Exercise description =>
Extract, exactly as written, all lines of the material below from the line that includes "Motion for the" through its last line.

Data excerpt =>
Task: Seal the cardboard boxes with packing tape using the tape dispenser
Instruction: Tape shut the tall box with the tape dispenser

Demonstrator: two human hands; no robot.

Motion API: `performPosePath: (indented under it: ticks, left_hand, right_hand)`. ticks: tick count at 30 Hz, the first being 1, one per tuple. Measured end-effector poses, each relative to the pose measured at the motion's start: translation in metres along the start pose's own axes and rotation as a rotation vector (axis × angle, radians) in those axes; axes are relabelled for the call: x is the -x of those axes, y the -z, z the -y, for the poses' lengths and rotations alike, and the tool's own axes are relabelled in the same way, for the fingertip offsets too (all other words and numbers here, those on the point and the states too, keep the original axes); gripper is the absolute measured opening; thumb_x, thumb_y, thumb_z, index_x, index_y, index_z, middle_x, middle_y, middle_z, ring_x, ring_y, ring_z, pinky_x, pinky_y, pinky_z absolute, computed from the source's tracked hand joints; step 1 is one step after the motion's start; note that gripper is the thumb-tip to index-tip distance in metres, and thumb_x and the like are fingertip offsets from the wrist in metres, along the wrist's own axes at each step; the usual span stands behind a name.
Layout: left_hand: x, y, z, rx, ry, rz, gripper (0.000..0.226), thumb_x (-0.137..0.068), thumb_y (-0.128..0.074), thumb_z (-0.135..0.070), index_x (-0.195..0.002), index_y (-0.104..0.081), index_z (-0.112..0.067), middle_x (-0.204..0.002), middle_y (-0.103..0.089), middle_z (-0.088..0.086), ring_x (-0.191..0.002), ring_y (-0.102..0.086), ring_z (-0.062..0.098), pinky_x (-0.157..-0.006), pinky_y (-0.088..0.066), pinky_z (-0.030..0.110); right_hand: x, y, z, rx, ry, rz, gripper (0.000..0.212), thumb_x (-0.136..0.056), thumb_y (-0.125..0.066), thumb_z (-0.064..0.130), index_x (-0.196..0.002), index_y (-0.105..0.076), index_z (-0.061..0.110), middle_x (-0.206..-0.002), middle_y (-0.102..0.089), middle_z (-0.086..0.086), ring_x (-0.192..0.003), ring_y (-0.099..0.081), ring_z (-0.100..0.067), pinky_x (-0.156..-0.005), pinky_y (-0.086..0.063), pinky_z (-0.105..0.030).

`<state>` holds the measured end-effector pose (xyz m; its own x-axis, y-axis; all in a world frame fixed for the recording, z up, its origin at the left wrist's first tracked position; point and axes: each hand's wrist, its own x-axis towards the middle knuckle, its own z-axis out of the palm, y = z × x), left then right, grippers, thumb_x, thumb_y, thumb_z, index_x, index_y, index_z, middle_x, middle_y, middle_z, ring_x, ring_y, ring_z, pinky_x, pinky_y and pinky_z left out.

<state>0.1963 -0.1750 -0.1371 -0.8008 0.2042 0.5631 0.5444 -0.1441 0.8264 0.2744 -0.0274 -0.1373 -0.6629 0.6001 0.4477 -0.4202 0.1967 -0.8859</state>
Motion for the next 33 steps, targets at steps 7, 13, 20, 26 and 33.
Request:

Exercise response =>
Motion for the next 33 steps, targets at steps 7, 13, 20, 26 and 33.
Request:

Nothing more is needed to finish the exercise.